Brief
Look at each line below and count those with the word "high"; the answer is that number only.

*** Opening Provided material ***

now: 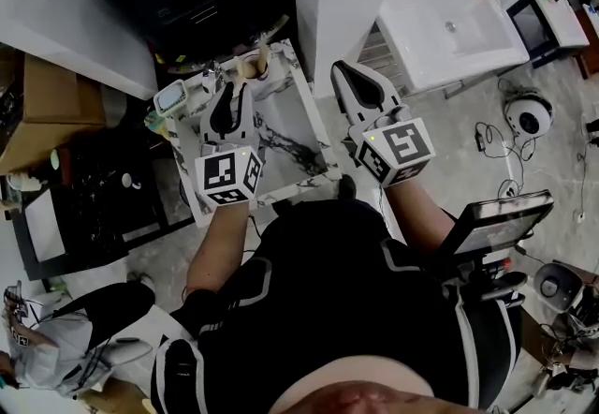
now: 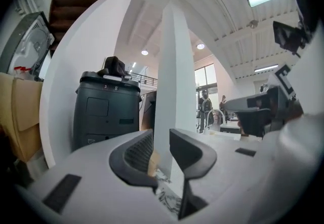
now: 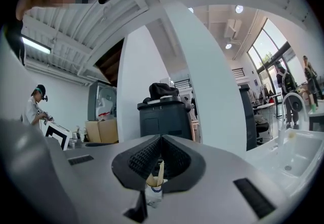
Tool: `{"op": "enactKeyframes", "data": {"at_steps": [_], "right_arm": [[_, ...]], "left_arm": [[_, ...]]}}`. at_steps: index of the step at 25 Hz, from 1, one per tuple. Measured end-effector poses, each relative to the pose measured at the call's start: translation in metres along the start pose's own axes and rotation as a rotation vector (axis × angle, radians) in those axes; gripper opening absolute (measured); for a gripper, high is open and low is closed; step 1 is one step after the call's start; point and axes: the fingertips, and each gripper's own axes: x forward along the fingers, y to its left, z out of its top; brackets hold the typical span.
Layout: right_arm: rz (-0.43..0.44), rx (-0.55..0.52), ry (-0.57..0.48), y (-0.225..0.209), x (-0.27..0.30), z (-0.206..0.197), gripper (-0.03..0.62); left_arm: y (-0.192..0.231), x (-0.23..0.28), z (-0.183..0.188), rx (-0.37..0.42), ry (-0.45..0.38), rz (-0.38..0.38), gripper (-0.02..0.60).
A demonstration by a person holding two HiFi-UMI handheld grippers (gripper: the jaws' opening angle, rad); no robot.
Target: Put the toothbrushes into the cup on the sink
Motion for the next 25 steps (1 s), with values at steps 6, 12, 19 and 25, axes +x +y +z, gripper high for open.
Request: {"op": "enactKeyframes", "data": {"at_steps": [6,12,19,25], "right_arm": [[0.028,-0.005,-0.028,0.007,0.000,0.010,0.025],[0.049,-0.012,-0.036,0.010,-0.005,0.017,0.025],[0.066,-0.038,-0.021,0.010,-0.010,0.017,0.025],[0.049,-0.087,-0.034,0.010,-0.014,0.018,0.023]], "left_arm": [[-0.012,-0.027,0.031,-0.031,-0.062,-0.023,0.053],[-0.003,-0.047,0.052,-0.013,-0.091,0.075,0.006],[-0.024,-0.051,0.056,-0.048,-0.090,0.010,0.005],[-0.029,-0.051,0.045,-0.057,-0.070,0.006,0.005]]}}
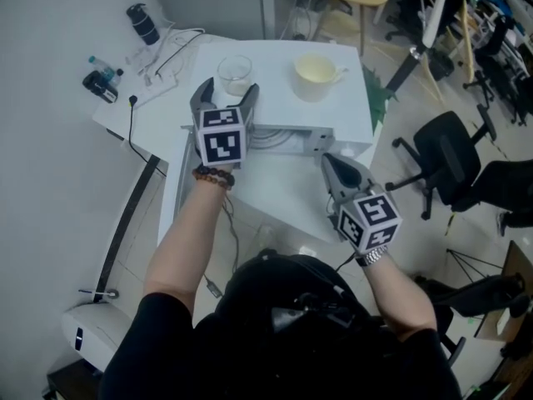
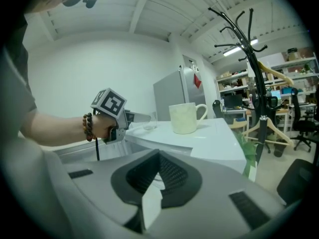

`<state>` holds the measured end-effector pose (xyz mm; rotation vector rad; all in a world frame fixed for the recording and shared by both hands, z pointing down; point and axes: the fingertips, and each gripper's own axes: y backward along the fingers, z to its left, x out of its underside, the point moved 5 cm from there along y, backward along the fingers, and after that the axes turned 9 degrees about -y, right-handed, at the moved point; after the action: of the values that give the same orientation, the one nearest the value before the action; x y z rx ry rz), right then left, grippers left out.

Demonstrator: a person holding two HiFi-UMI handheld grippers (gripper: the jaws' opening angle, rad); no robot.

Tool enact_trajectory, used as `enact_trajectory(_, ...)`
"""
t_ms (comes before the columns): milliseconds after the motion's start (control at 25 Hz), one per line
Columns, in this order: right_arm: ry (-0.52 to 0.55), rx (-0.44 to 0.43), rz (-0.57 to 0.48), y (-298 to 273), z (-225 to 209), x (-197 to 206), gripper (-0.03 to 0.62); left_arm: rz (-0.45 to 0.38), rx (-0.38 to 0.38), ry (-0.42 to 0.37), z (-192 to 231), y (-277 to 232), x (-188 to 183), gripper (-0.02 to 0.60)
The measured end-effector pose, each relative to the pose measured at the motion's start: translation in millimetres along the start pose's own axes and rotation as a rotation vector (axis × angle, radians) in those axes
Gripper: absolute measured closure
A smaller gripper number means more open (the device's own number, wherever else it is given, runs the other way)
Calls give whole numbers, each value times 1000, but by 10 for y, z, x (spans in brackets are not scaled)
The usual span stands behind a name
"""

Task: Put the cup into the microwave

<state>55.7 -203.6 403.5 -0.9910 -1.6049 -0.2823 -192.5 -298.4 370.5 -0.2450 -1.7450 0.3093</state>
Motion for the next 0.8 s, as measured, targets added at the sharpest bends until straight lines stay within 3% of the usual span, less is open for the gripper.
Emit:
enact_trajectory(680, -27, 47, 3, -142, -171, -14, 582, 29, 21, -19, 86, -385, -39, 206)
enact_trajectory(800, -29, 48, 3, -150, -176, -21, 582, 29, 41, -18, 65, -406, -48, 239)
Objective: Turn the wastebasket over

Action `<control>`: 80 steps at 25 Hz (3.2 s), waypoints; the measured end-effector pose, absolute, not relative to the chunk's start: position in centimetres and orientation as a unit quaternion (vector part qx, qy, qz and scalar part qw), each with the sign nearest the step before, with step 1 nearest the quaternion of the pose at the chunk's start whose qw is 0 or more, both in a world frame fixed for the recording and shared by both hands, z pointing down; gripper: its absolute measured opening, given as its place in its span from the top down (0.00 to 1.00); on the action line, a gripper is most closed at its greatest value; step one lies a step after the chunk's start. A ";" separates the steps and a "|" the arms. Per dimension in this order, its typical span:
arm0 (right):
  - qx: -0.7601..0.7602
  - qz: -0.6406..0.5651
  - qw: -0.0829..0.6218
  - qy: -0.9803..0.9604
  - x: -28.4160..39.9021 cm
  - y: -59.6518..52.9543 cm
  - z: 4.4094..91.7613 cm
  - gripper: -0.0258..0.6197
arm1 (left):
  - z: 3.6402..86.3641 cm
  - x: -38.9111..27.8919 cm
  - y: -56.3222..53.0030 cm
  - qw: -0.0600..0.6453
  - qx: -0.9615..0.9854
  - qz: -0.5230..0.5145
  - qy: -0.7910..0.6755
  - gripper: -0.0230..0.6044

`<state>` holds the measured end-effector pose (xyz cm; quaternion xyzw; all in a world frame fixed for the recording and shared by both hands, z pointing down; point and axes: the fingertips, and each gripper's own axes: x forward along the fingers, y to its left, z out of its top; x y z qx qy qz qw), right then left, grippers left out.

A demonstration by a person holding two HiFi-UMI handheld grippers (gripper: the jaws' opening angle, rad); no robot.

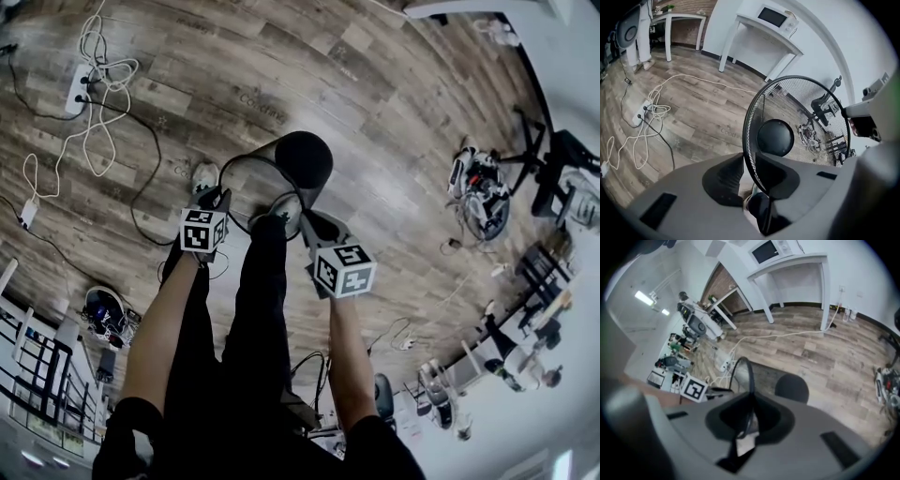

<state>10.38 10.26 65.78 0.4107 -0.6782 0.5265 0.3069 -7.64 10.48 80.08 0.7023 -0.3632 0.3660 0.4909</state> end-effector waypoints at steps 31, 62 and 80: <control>0.459 0.615 0.306 -0.563 13.3 16.3 86.7 0.88 | 87.2 -8.0 8.5 0.443 0.714 0.423 -0.340 0.87; 0.527 0.611 0.275 -0.523 14.0 12.5 94.3 0.88 | 95.3 -6.3 1.7 0.384 0.735 0.434 -0.352 0.88; 0.537 0.624 0.293 -0.486 13.9 13.1 96.9 0.88 | 97.8 -6.2 2.7 0.390 0.713 0.476 -0.335 0.87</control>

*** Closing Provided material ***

Solution to the exercise
2